Whether repeated phone calls were made with intent to annoy, abuse, or harass depends on the volume and pattern of calls. Generally, there are two types of evidence presented to show an intent to harass under § 1692d(5). First, where a plaintiff has shown that he asked the collection agency to stop calling … and the collection agency nevertheless continued to call the plaintiff … . Second, the volume and pattern of calls may themselves evidence an intent to harass. 

Because ACCT did not continue to call Losch after she asked it to stop, Losch opposes summary judgment based on the volume and pattern of ACCT’s calls. 

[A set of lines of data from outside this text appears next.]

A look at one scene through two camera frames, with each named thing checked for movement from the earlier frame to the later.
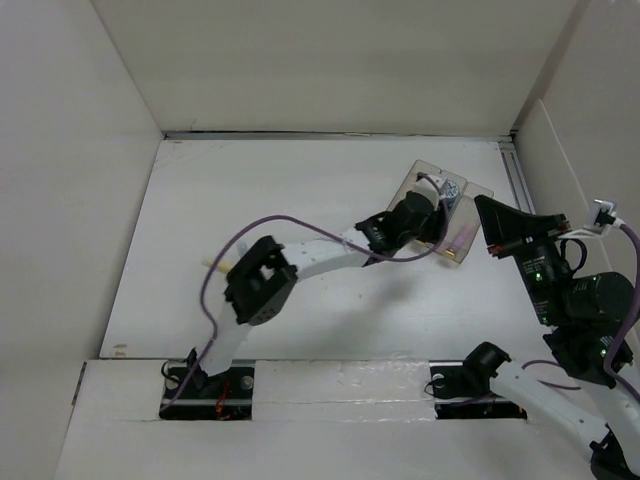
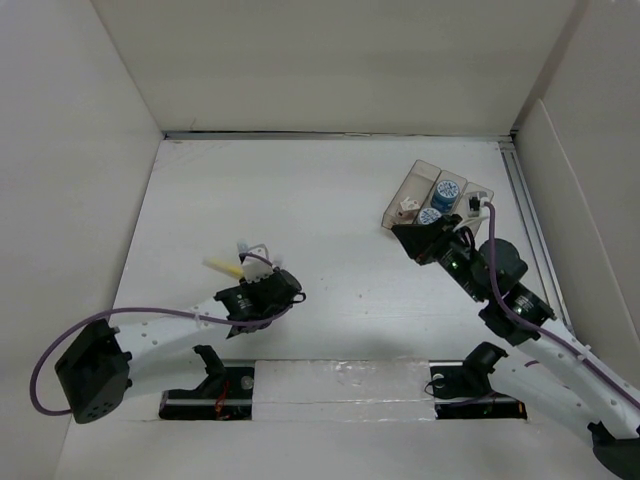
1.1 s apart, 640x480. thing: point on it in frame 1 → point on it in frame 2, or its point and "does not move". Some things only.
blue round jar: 450,192 does not move
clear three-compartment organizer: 461,205 does not move
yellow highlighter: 224,266 does not move
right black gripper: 505,227 → 421,242
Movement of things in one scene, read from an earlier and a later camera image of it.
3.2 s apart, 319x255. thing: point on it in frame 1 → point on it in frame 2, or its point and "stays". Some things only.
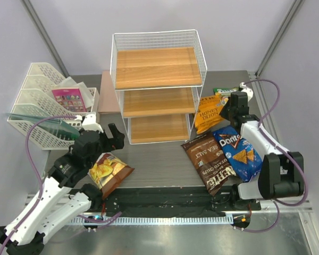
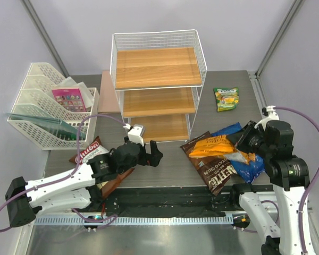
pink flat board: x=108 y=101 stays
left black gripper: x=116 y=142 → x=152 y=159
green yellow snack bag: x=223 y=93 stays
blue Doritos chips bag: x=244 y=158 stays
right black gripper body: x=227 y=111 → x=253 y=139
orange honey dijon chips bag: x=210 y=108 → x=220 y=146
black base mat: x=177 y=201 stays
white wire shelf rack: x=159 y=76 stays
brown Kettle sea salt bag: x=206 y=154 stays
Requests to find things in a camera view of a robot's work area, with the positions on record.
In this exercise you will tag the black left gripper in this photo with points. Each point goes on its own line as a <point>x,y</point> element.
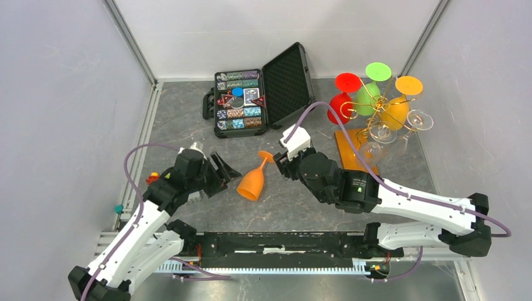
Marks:
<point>221,175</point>

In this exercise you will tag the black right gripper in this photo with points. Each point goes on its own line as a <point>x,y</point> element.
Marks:
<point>285,166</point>

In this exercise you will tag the orange wine glass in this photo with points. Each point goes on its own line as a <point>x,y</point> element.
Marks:
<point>252,183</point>

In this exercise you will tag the red wine glass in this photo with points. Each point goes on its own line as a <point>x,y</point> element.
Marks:
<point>342,103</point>

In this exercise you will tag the green wine glass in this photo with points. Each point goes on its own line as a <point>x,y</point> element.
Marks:
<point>369,93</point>

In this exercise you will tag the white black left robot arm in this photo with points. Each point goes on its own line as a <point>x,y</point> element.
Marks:
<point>129,259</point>

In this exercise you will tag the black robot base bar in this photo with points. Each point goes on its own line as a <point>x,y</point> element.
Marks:
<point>329,249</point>

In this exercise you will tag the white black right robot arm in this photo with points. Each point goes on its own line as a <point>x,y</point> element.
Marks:
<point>434,220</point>

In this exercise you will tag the wooden rack base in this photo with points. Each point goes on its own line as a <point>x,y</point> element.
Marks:
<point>349,159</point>

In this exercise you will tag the clear wine glass lower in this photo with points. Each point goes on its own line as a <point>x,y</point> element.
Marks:
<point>371,153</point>

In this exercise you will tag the clear wine glass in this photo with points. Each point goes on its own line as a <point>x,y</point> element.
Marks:
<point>371,153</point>
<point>417,121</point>
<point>381,132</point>

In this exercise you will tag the clear wine glass middle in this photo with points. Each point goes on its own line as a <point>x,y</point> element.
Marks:
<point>381,132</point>

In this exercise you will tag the yellow wine glass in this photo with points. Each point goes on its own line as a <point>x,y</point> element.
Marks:
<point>395,111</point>

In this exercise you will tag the clear wine glass upper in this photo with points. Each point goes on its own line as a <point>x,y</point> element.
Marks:
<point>417,121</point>

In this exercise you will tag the black poker chip case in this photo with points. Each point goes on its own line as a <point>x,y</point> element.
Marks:
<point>285,92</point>

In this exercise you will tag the small toy car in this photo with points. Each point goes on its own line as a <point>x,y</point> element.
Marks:
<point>154,176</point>

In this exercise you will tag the blue round chip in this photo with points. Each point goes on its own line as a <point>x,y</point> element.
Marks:
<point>237,92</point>

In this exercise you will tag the playing card deck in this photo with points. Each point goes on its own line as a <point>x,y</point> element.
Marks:
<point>250,94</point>

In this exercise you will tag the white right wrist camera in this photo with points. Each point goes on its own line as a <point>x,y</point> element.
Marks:
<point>299,141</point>

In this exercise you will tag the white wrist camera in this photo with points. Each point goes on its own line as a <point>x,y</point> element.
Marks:
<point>299,141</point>
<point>197,146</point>

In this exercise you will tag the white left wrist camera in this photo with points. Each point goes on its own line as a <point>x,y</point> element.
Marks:
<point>197,146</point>

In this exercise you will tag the gold wire glass rack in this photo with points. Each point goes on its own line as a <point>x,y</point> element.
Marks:
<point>376,117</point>

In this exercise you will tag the slotted aluminium rail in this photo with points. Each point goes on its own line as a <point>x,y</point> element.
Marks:
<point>356,267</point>

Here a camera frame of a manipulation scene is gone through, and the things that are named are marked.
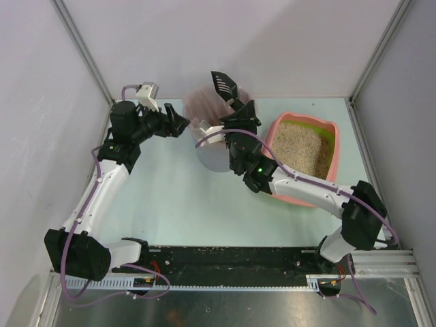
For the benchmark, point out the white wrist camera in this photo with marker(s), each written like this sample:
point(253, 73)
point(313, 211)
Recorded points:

As a general rule, whether the volume and pattern of a debt collector’s calls violates the FDCPA is a jury question.

ACCT called Losch’s cell phone 87 times over a period of nineteen days, with three to five (but usually five) calls each day. True, ACCT did not call Losch early in the morning or late at night, or make one call immediately after another. Those facts certainly could lead a reasonable jury to find in ACCT’s favor, but not necessarily so.

ACCT continued to call Losch day after day, at various times of day, on weekends and weekdays for over two weeks, any belief that Losch was not answering the calls because she missed them inadvertently or that she would have wanted to be called at a different time became less and less reasonable—or so a reasonable jury could find. A jury thus could conclude that, at some point during those nineteen days, ACCT’s intent in continuing to call crossed the line from “a legitimate persistent effort to reach the plaintiff.

Losch’s FDCPA claim therefore survives summary judgment.”

insideARM Perspective 

This case provides a positive result for the ARM industry on the TCPA claim and the issue of prior express consent. However, the case proceeds on the FDCPA claim. The court ruled that whether 87 calls in 19 days shows intent to annoy, abuse, or harass is a question of fact for the jury to decide. The judge denied the motion for summary judgment on the FDCPA claim. 

The real FDCPA question for the ARM industry is this: What is the dialer penetration rate that should be used to avoid potential liability for “annoying or harassing?” Years ago, a 5-times per day dialer penetration rate was commonplace. However, most ARM companies have backed off that type of call frequency.  The CFPB has clearly indicated in their Outline of Proposed Rules that they believe that type of call frequency is too high.  

What is the magic number?

The industry awaits final CFPB rules.